The response must consist of the lines below from the one with "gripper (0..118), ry" through the one with "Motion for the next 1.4", exactly as they appear and with both ends kept.

* INFORMATION SHOWN *
^^^^

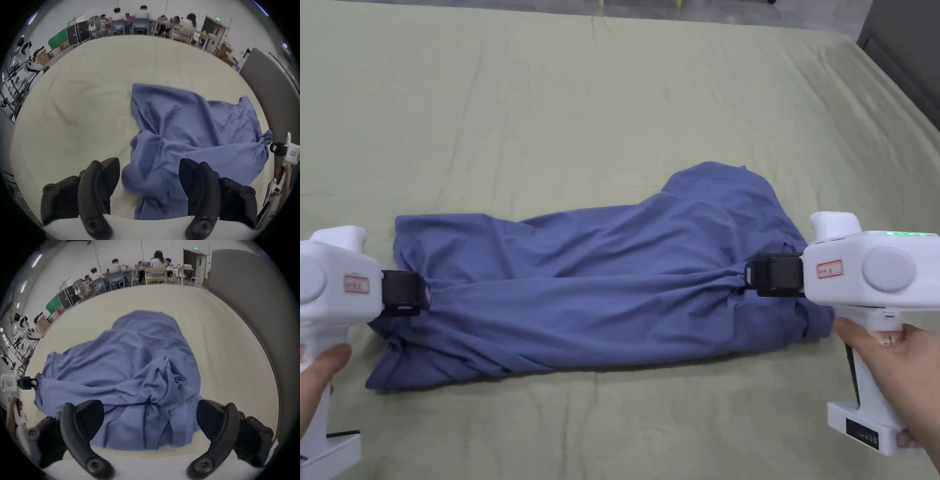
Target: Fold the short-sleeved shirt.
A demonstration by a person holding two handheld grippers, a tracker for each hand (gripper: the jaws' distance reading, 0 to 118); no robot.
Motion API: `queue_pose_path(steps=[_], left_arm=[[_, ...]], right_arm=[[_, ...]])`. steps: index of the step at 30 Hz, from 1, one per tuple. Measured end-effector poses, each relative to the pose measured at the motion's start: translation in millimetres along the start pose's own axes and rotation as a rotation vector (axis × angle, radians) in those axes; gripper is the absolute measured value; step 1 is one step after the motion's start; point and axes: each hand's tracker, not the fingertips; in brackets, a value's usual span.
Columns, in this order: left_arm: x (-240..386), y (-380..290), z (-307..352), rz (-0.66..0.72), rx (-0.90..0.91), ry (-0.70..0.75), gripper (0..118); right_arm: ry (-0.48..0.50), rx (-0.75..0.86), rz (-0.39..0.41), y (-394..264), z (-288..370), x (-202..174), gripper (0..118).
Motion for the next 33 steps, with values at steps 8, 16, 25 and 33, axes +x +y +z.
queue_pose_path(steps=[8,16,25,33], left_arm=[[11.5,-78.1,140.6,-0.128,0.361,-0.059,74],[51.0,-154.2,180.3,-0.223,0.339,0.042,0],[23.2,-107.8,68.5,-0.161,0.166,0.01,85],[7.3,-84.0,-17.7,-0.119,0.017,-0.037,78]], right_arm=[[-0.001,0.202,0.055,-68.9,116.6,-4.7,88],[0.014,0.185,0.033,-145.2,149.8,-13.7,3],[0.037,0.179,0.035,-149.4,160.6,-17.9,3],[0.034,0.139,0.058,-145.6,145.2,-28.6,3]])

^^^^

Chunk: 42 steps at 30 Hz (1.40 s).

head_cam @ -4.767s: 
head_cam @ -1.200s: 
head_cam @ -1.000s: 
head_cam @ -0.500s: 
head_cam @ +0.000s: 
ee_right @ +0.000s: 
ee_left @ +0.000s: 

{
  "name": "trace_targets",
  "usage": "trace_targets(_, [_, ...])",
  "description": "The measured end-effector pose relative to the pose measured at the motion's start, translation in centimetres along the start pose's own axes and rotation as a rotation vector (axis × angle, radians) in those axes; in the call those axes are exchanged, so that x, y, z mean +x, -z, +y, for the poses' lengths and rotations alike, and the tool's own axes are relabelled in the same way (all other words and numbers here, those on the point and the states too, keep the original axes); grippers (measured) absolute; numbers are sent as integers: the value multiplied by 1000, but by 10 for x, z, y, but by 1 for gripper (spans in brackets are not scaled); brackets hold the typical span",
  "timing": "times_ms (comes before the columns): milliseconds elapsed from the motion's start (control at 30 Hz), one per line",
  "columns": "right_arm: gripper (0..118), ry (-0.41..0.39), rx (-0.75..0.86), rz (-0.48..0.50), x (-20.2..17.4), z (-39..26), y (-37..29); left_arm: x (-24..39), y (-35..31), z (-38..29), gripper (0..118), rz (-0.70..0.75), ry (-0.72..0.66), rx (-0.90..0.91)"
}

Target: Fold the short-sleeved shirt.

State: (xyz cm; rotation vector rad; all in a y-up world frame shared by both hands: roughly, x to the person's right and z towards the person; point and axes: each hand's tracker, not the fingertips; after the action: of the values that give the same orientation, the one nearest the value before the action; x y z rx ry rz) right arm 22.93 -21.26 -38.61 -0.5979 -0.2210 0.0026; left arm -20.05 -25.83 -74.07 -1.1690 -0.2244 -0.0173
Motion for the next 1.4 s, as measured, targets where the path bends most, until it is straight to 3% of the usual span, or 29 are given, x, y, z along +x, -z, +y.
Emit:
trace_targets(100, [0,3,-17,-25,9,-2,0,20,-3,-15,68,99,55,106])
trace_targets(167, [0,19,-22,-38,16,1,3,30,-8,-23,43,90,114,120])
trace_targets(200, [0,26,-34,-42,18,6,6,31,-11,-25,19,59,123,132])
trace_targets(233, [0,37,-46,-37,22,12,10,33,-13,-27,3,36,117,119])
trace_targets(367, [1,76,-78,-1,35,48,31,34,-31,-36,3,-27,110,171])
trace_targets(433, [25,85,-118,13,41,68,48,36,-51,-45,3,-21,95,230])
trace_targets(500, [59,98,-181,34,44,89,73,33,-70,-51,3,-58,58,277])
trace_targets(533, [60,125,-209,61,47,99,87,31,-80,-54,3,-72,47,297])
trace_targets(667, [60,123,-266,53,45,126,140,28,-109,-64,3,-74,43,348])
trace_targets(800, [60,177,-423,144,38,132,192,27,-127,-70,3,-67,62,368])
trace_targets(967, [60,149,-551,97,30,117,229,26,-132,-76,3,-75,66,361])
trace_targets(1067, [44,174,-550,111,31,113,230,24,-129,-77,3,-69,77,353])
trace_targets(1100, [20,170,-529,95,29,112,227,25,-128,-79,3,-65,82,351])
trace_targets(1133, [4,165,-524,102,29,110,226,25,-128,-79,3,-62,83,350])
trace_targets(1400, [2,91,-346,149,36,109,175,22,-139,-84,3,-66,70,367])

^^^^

* WRITTEN ANSWER *
  "columns": "right_arm: gripper (0..118), ry (-0.41..0.39), rx (-0.75..0.86), rz (-0.48..0.50), x (-20.2..17.4), z (-39..26), y (-37..29); left_arm: x (-24..39), y (-35..31), z (-38..29), gripper (0..118), rz (-0.70..0.75), ry (-0.72..0.66), rx (-0.90..0.91)"
}

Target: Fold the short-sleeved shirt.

State: (xyz cm; rotation vector rad; all in a y-up world frame shared by both hands: roughly, x to the person's right and z towards the person; point and axes: each hand's tracker, not the fingertips; after the action: of the values that give the same orientation, the one nearest the value before the action; x y z rx ry rz) right arm 22.93 -21.26 -38.61 -0.5979 -0.2210 0.0026; left arm -20.05 -25.83 -74.07 -1.1690 -0.2244 -0.0173
Motion for the next 1.4 s, as measured, targets where the path bends most, until it is straight to 3% of the usual span, or 29 are given, x, y, z along +x, -z, +y.

With that, the exercise is done.